A social media campaign promoting educational videos proved efficient and cost-effective, and similar campaigns will be useful for quality improvement projects directed toward medical trainees.

That’s the message from “A social media campaign to promote safe technique in femoral access,” which will be presented during the Vascular Quality Initiative (VQI) annual meeting from 11:05–11:15 a.m. Wednesday in National Harbor 2/3, site of the 2023 Vascular Annual Meeting (VAM).

Cassius I. Ochoa Chaar, MD, MS, of the Division of Vascular Surgery and Endovascular Therapy at Yale University School of Medicine, and Joshua J. Huttler, BA, and MD candidate, also of Yale University School of Medicine will present the campaign and its conclusions.

The effort grew out of an objective to “standardize access protocol and reduce access-relating bleeding complications,” according to the authors. Issues included department differences in femoral access technique and a cadaveric groin dissection study that showed significant anatomic variation in anatomy.

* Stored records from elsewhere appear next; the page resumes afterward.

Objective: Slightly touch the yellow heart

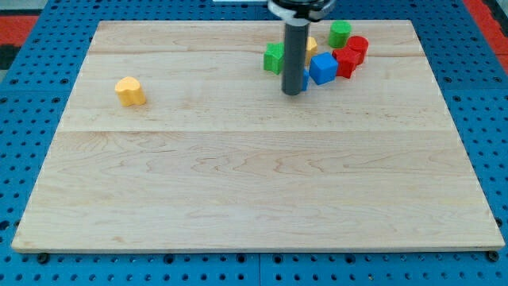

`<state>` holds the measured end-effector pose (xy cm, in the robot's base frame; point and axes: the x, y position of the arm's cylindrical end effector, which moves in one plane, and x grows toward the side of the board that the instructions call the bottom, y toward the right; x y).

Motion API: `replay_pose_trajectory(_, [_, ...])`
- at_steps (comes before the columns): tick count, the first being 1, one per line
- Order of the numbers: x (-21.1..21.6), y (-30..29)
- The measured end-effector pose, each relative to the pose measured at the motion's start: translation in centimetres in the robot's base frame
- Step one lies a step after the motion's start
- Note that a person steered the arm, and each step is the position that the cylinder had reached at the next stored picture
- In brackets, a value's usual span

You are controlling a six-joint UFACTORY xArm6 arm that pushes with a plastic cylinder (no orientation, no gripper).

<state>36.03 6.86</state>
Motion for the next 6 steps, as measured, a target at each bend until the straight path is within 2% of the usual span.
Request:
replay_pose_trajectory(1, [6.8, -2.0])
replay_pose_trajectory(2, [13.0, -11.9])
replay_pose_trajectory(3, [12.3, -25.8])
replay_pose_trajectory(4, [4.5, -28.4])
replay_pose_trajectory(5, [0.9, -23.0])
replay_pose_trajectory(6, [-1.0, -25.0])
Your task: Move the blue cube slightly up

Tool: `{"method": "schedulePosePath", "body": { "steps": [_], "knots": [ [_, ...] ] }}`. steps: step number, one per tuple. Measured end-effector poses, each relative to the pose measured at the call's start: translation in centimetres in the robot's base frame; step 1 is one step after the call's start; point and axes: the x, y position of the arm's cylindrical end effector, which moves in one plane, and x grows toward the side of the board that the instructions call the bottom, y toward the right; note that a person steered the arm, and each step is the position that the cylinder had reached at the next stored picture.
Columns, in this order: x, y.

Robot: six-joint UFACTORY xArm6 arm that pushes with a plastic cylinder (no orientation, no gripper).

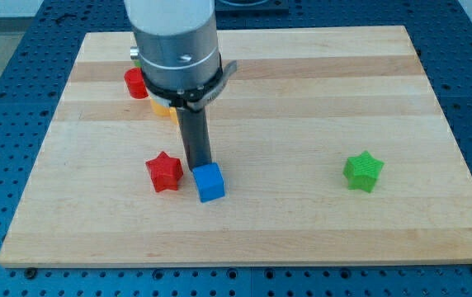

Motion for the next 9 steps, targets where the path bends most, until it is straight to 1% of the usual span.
{"method": "schedulePosePath", "body": {
  "steps": [1, 2, 3, 4, 5, 6, 7, 9],
  "knots": [
    [1.4, -1.6],
    [1.5, -4.6],
    [3.9, -5.6],
    [6.7, -4.8],
    [7.3, -2.3],
    [7.0, 2.9],
    [5.5, 5.5],
    [5.4, 4.7]
  ]
}}
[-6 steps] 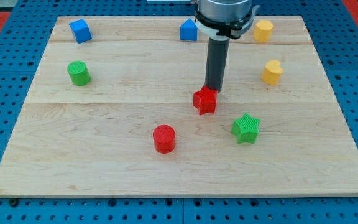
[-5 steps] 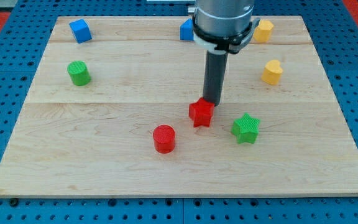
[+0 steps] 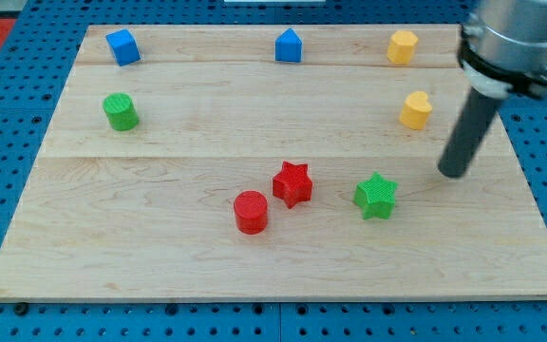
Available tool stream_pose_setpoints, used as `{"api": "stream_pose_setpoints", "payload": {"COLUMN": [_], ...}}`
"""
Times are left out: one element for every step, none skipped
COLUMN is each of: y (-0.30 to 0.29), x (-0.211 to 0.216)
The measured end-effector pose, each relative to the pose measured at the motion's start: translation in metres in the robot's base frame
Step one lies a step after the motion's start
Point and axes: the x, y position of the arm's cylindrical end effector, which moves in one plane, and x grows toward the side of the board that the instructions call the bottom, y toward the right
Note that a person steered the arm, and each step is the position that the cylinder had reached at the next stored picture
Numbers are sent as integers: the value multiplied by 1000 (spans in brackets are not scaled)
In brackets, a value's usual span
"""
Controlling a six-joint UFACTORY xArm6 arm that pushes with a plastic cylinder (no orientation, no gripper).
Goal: Move the green star towards bottom left
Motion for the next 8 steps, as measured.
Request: {"api": "stream_pose_setpoints", "payload": {"y": [-10, -57, -121, -115, -93, -104, -115, -124], "x": [48, 52, 49, 9, -17, -43, -60, -73]}}
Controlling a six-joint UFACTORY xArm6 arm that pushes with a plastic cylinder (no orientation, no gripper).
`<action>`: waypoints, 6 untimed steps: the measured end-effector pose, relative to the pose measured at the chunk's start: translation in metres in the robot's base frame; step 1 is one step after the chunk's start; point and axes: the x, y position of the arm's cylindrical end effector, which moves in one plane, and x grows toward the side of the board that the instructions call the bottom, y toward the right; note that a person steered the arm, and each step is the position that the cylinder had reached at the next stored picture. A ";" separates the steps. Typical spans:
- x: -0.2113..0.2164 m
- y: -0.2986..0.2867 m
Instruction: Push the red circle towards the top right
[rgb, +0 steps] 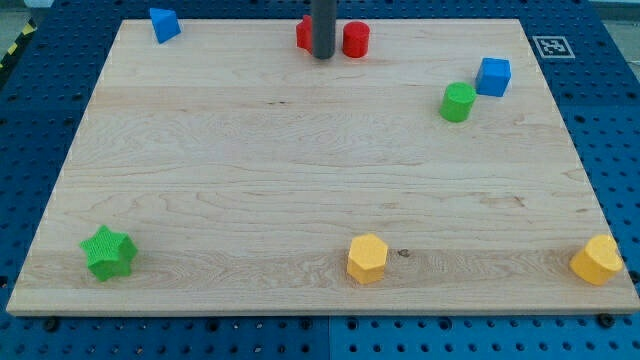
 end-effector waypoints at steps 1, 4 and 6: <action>-0.014 -0.007; -0.020 0.037; 0.003 0.057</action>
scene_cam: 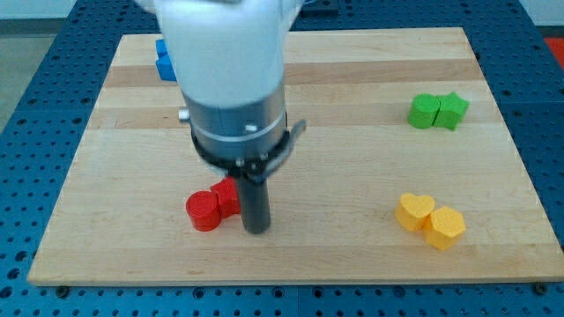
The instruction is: Move the red star closer to blue triangle
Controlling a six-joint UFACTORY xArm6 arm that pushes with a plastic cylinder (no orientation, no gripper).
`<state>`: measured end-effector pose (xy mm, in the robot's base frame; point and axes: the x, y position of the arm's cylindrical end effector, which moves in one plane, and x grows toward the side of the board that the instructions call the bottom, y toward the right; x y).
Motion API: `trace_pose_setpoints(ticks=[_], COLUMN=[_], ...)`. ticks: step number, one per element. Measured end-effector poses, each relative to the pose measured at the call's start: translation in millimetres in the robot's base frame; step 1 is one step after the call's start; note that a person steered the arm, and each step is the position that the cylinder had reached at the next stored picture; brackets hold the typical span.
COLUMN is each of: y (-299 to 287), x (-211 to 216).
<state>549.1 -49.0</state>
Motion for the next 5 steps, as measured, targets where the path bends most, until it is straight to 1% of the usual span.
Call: trace_pose_setpoints(ticks=[1, 2, 3, 4, 5], y=[-12, -56, -34, -48, -97], x=[-43, -42, -11, 0, -22])
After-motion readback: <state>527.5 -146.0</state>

The team created the “No Guess with Access” quality improvement campaign, which included surveys, posters, teaching sessions, the Yale School of Medicine newsletter, an instructional video on “optimal femoral access corrects anatomical error” and the social medica campaign on Twitter and YouTube.

The “No Guess with Access” training video was posted on YouTube; links on social media publicized it, calling the video “an essential training video for all endovascular specialists for safe femoral access techniques.” The social media campaign included 16 weeks of paid advertising on Twitter, targeting health care professionals, specifically medical trainees.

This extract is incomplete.